New Reform UK councillors in Kent promised efficiency, but have taken just a few months to go back on their pledges. And the embarrassing mess is yet another sign that the posh-boy hatemongers have nothing positive to offer ordinary people.
It was only a matter of time before Reform councils messed up
Reform took numerous councils in England earlier this year, amid the ongoing decline of the Tories and corporate hollowing-out of Labour. But Nigel Farage’s super-rich Thatcherite tribute band has wasted no time in disappointing. Because while it promised to save money by cutting out waste, in the reckless and disastrous chainsaw-style of Elon Musk, its takeover of Kent County Council (KCC) hasn’t gone well.
A story this week suggested that KCC could actually have to raise council tax by 5%, despite Reform candidates previously pledging to slash taxes. Reform leader Linden Kemkaran has said the council won’t make that decision until at least next month, but did admit that the council is struggling economically. Cuts to services like the “homes-to-school transport budget”, she said, had been going well. But as one senior Reform member on the council admitted:
Everyone thought we’d come in and there were going to be these huge costs we could cut away but there just aren’t.
Tory-led austerity after 2010 cut English councils’ core funding to the bone, hitting poorer areas the hardest. Some councils came close to bankruptcy, leaving community infrastructure and public services on their knees. And under the current austerity-lite regime under Labour, councils are still far from recovery. So more cuts from a different group of austerity-loving extremists was never the answer. As economist Richard Murphy stressed:
what [Reform’s] councils are showing is that there is no further room for cuts, and everything that Reform has been saying is total nonsense.
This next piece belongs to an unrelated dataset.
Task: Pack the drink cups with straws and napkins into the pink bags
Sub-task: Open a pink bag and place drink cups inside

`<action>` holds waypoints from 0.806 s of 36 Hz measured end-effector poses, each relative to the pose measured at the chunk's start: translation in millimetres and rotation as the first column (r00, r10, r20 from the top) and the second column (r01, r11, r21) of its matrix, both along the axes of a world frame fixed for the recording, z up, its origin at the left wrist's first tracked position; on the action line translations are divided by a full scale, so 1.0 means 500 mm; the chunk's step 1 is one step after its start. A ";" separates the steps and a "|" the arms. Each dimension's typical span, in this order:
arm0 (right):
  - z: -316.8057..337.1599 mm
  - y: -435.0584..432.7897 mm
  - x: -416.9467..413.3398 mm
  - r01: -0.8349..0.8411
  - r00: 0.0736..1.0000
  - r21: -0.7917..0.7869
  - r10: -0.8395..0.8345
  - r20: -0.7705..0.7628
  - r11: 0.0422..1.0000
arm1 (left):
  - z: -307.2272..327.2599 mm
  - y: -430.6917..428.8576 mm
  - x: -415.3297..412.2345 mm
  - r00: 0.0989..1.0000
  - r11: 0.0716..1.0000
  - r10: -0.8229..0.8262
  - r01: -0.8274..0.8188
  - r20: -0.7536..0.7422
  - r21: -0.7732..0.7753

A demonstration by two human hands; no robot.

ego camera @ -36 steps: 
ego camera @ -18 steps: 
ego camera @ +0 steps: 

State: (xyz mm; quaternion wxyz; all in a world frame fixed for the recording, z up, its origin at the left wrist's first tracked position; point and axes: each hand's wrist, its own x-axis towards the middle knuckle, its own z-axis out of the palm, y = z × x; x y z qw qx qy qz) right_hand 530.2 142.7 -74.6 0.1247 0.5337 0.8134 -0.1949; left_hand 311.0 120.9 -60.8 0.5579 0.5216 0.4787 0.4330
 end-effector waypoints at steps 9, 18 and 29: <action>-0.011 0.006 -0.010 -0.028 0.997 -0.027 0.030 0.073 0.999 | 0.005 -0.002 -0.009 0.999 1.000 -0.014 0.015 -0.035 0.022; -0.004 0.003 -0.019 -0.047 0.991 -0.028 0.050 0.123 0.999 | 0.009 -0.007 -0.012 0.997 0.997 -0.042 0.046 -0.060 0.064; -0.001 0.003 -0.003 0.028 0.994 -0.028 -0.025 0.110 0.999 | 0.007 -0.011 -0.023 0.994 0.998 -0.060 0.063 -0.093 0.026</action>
No more corporate shills in charge
Thanks to political domination of neoliberalism since the 1980s, the rich and powerful have gained more and more power in Britain. The politicians serving their interests – from the Tories to New Labour, and now Reform – have focused on cutting public spending, privatising public resources, freeing companies from regulations, and turning citizens into competitors rather than communities. Mainstream economists have condemned neoliberalism as a failed model that deepens inequality, undermines democracy, slashes living standards (especially for the poorest people and younger generations) while only serving the super-rich.
Millionaire Nigel Farage and his Reform party don’t serve ordinary people. They’ve attracted millions of pounds from super-rich individuals close to fossil fuels and finance. So it’s hardly surprising that they want to force dangerous things like fracking onto the ordinary communities voting for them. Reform’s private-school-educated climate-denier-in-chief Richard Tice is positively frothing at the mouth about the prospect. He lies about immigrants to distract people from the fact that he’s another posh boy born with a silver spoon in his mouth trying to squeeze money out of ordinary people and put it in the pockets of unscrupulous CEOs.
People like Farage and Tice are awful people, but great salesmen. In Kent, their party launched cuts that hit essential services for vulnerable children and families, throwing in some anti-environment cuts for good measure. And now, it seems they want local people to pay more tax for the privilege.
That’s the nature of Reform, just as it’s the nature of the Tories and Labour today. They’ll distract you with words they think you want to hear. But then, they’ll do everything they can to fill the bulging pockets of their super-rich donors at your expense.